そのあと小学校に上がってもしばらくは着せ替え人形だった。兄による虐待も始まった。着せ替え人形として使えなくなってきたのは、私が自我を持つようになりヒネた視点でものを言いたがるようになって、外見が可愛くなく成長してきた頃からである。丁度、小学3年に上がる頃だった。

兄は私がブサイク*1になっても私を手放さなかった。これは当時の私にとってもの凄いショックであったが、自分が可愛くない事で辛うじて皮肉が成り立つため密かな満足感を覚えていたものである。

私はゆるゆるとブサイクな子供に成長して、中学に上がって兄と別居したときは足踏み状態であった。しかし高校に上がってまた加害者の生活と隣り合わせになったとき、私のブサイク能力は爆発した。(開花ともいうかも)。自分のブサイクを人の所為にして呪いたいわけではない。自分がブサイクであることでしか主張できないものを抱える子供だっただけだ。私は、私の成長の形を捻じ曲げる方法をサバイバルの手法に採用していたのだ。そのような理不尽で残酷な重荷を課した兄と両親を死んでも許さないが、残虐記の主人公と同様に、持てるものの全てを賭けて生き残った事は誇りでもある。

大学に上がった時点で、今度は社会でサバイブするためにマトモな外見になろうと努力した様子は以前にも書いていると思う。当分外の社会に向けてのみ自我を集中していたかったが、私の弱さも手伝って、両親は腐った家庭意識を持ち込んで私の周りから離れようとしなかった。挙句ほんの一寸マトモになった外見をさして「ぐみは幼稚園くらいの顔に戻ってきた」と満足し、私に依然と同じ役割を見出していたのだ。彼らは私を可愛がっている間は良い親でいられるため、幼少時とは違う熱心さで私のことに気を配ったに違いない。

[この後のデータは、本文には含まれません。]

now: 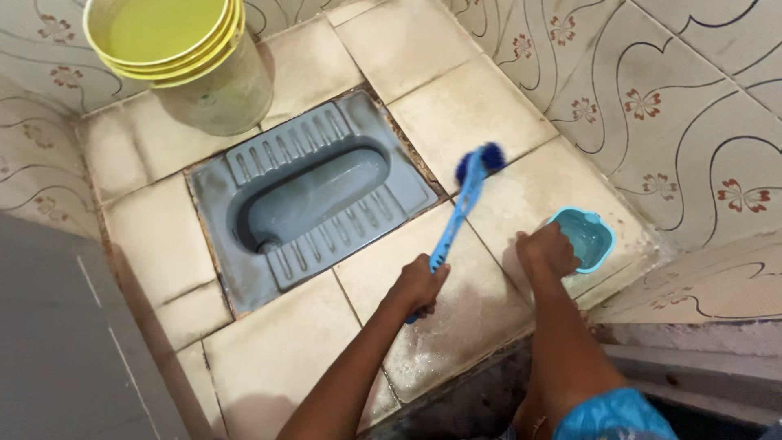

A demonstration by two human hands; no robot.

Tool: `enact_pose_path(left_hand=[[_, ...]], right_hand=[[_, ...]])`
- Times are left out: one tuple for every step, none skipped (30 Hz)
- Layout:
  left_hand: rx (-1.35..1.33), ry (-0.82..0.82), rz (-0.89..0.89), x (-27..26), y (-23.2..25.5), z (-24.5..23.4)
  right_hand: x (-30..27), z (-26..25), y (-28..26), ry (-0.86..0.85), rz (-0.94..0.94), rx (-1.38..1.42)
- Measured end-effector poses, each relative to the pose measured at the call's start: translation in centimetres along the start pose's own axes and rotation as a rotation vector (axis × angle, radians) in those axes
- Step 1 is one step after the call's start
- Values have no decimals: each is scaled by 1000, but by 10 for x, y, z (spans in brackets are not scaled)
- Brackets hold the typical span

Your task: The person scrubs a squat toilet with a blue brush, repeatedly dipping it into a yellow bucket of water and rinsing the basin. They also use a small blue cup to pour water into the toilet for rinsing.

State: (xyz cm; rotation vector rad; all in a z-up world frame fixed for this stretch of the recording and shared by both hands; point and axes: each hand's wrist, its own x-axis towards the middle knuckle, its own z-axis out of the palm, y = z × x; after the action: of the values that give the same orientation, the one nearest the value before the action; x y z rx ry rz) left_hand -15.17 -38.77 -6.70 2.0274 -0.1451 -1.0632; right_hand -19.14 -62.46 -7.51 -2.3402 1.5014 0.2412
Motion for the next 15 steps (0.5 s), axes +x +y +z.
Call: enact_pose_path(left_hand=[[7,-54,-10,-2,0,2],[51,-80,6,-1,-1,0],[88,-101,28,5,-1,-4],[124,-122,50,10,-3,-8],[120,-82,53,18,-3,-15],[115,-42,56,25,-3,-23],[111,-17,35,22,-13,-25],[104,-19,10,19,-22,-30],[99,-20,1,22,-22,-36],[94,-21,-7,23,-19,-38],[105,-15,-15,23,-13,-36],[117,-8,-24,18,-8,-31],[130,-7,-45,11,-6,-24],[138,-73,-31,10,-1,-19],[143,-142,-25,8,2,-11]], right_hand=[[16,4,4,-2,-21,1],[31,8,10,-3,-43,3],[46,10,16,15,-37,12],[60,10,21,32,-32,21],[77,4,17,61,-35,40],[97,-12,19,83,-55,47],[104,-19,28,82,-63,42],[106,-21,31,75,-37,94],[113,-34,34,83,-11,151],[113,-46,37,92,15,209],[112,-57,30,133,20,227],[108,-69,23,174,25,246],[97,-77,20,204,36,260],[88,-87,13,231,-7,238],[77,-98,6,251,-50,211]])
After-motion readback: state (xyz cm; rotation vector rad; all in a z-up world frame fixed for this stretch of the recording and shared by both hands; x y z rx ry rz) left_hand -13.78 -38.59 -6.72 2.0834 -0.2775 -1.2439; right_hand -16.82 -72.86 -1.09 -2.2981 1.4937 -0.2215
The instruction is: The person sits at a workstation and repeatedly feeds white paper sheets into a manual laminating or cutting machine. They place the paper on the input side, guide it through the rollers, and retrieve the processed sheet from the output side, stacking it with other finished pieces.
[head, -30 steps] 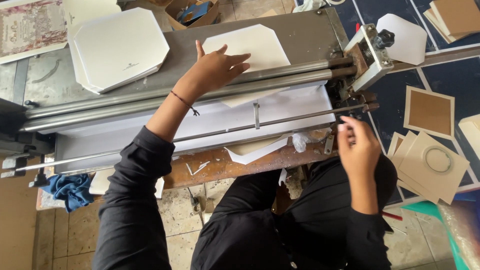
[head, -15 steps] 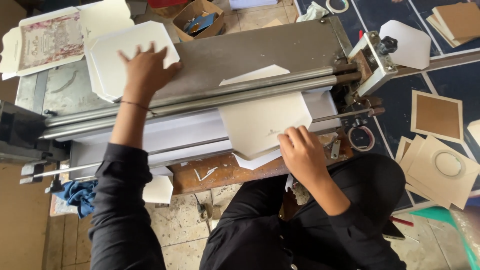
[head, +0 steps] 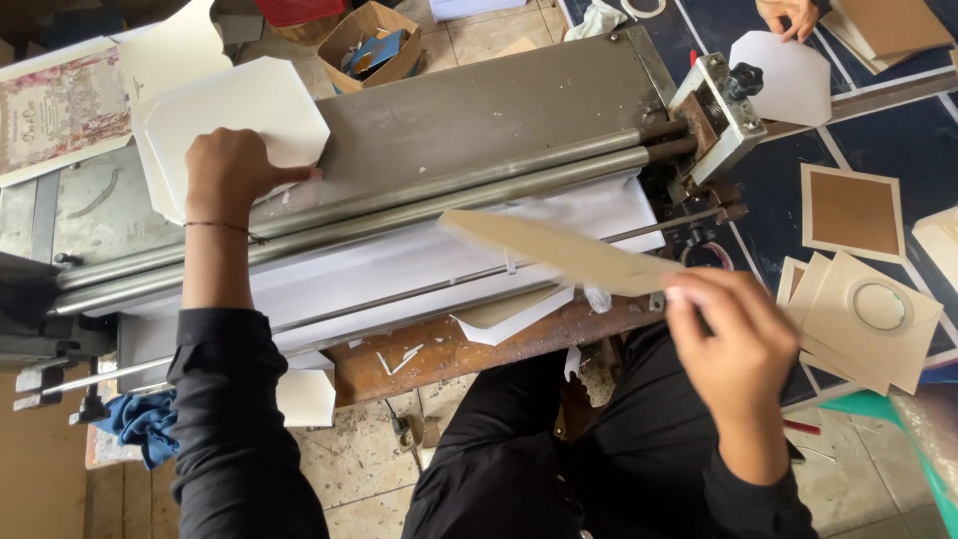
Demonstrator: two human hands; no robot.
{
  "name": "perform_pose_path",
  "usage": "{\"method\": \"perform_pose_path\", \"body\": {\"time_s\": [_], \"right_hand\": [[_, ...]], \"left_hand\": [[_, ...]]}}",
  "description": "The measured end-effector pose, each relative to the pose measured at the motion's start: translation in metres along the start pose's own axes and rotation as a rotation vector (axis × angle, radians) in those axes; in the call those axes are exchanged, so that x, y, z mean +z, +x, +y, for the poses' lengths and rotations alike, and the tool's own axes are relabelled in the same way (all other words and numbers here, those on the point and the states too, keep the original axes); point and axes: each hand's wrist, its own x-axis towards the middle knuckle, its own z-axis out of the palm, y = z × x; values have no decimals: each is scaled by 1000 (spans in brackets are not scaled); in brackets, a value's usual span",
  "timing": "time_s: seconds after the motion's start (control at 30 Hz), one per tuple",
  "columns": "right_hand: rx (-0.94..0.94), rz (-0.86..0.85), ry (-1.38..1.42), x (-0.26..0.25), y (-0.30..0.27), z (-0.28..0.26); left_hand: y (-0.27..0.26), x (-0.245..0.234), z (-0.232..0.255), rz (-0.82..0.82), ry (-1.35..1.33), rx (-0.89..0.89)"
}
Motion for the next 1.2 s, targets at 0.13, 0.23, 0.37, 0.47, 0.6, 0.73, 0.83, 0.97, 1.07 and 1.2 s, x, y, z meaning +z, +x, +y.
{"method": "perform_pose_path", "body": {"time_s": [0.13,0.23,0.37,0.47,0.6,0.73,0.83,0.97,1.07,1.2], "right_hand": [[266,83,72,-3,-50,63],[730,235,353,1,-88,115],[1043,548,612,-5,-119,187],[1251,709,709,-8,-129,226],[1339,847,766,2,-150,285],[1454,944,854,13,-121,299],[1411,931,839,23,-98,304],[1398,931,799,38,-58,321],[1338,937,855,55,-43,368],[1451,814,965,81,-15,411]], "left_hand": [[-5,-4,1,64,65,44],[-6,-14,4,-32,-1,19],[-7,-8,9,25,72,1],[-9,-12,11,69,114,3],[-14,-22,1,63,52,8],[-20,-40,-8,37,-86,1],[-19,-37,-11,58,-85,6],[-15,-32,-13,37,-53,-7],[-14,-36,-12,4,-69,-18],[-15,-35,-15,22,-89,-4]]}}
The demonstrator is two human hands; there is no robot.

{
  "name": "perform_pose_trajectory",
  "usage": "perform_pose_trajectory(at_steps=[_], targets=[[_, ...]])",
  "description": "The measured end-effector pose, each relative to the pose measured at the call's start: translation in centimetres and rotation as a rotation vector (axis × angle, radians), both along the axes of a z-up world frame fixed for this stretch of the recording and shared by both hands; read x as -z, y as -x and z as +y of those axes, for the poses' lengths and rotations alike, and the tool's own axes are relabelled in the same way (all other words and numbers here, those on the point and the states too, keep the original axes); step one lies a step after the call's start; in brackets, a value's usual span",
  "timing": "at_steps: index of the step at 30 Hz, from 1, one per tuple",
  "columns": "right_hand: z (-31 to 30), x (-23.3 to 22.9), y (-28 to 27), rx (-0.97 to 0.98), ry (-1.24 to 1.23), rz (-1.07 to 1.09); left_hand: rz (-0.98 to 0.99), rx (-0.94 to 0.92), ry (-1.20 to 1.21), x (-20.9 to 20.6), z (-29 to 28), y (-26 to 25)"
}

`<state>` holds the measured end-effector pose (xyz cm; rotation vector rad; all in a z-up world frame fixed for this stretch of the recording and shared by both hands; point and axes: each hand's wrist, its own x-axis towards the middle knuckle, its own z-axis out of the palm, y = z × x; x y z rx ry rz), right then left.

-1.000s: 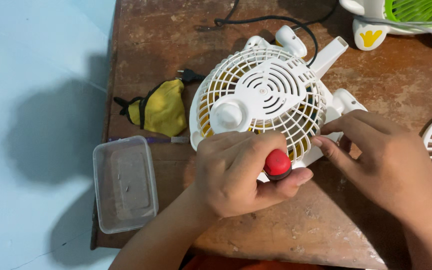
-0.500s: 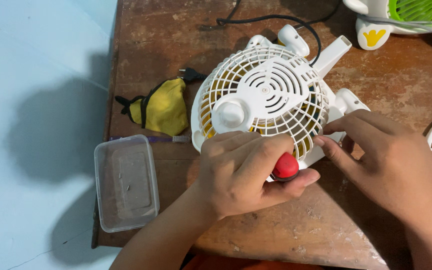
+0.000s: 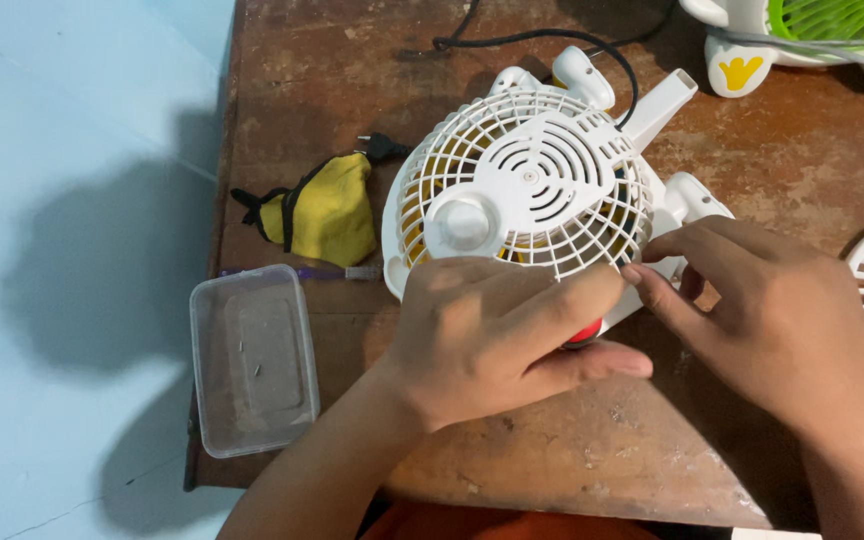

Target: The person disassembles a small electric fan on a wooden table. They use a screwdriver to remove screws from the fan's front grille, then separate the grille from the fan body, exposing the blades and internal components.

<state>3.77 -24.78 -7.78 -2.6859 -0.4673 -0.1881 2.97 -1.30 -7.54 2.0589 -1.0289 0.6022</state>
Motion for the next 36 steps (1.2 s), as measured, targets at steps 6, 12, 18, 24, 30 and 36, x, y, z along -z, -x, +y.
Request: perform_pose_trajectory(at_steps=[6,12,18,24,30,36], targets=[[-0.2,-0.1,0.6,0.002,0.044,-0.097,0.142,0.05,-0.049,-1.7,0.9,0.4],[-0.8,0.2,1.1,-0.061,-0.149,-0.172,0.29,0.388,0.127,-1.1,1.6,-0.1],[0.3,2.5,1.4,-0.367,-0.512,-0.211,0.638,0.625,0.203,0.8,2.0,-0.8],[0.4,4.6,0.9,-0.455,-0.534,0.079,0.567,0.387,0.238,1.0,1.4,-0.2],[1.2,6.2,1.5,-0.294,-0.895,0.443,0.419,0.14,0.24,1.0,0.1,0.3],[1.0,6.1,1.2,-0.399,-0.907,0.482,0.655,0.331,0.209,0.7,0.1,-0.2]])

自身の加害行為に苛まれて被害者に浄化を求める行為は、兄もやっていた事だ。兄は直接加害しておいて毎度のように許しを求めたので身も蓋もない上に笑えないギャグだが、両親のそれはもっと巧妙である。私は両親は全く懲りていないのだ、という実感に随分蝕まれたものだ。

地元を離れてしばらくして、私は生き易くするために努力して外見をもうほんのちょっとマトモにした。最後に父親と会ったとき、久々に私の風貌を見た父の顔が不愉快で忘れられない。父の表情は、私に性的なものを見出し満足した表情だった。そしてその日、屈辱の「子供を産め」という発言をして父は帰っていったのである。

本当の問題

実家の腐臭は実は親戚関係の間や、たぶん隣近所にも臭いが漏れている。母はたまに親戚から「●●くん(←兄の名前)どうしてるの?」と電話で聞かれては適当に誤魔化していたようで、それをうっかり父に「●●のこと聞かれたわよ」と伝えると、長男に対する外部の干渉を嫌う父にとって耳障りだという理由で母はこっぴどく怒鳴られるそうだ。
実家はボロボロながらも辛うじて父の妄想の国健在なのだ。私が実家の問題を提起して解体したいと告げたら、父は間接的に外の情報を伝えた母に対したどころではなく、私を猛攻撃したいだろう。

家庭内暴力をはじめてからは過度に父に干渉を受けた兄は父の世界でのみ学習をしたに違いないのだ。だから成長しても何か問題があると父の元に駆け寄り、今でも離れられない。だが父はきっと兄より早く死ぬ。兄にとって父の死とは、父が固執し兄が屈辱と憧れを持って眺めていた、妄想の国を手に入れる瞬間ではないのか。(さしずめ私を虐待しているときは父のおこぼれに与っているときというべきだろうか)。父の国の駒(母や昔の私、その他色々)を成り上がって手に入れるというよりは、自由に独自の駒を物色して父に倣おうとするのではないかと思う。彼の手に入れられる駒とは限られていて、やはり、弱い生き物だろう。

せめて父が自らの妄執を打ち砕いてくれれば物事は進むのだが。
そして私は父の妄執を打ち砕く目的と権利だけは、とんでもない代価を支払わされて手に入れている。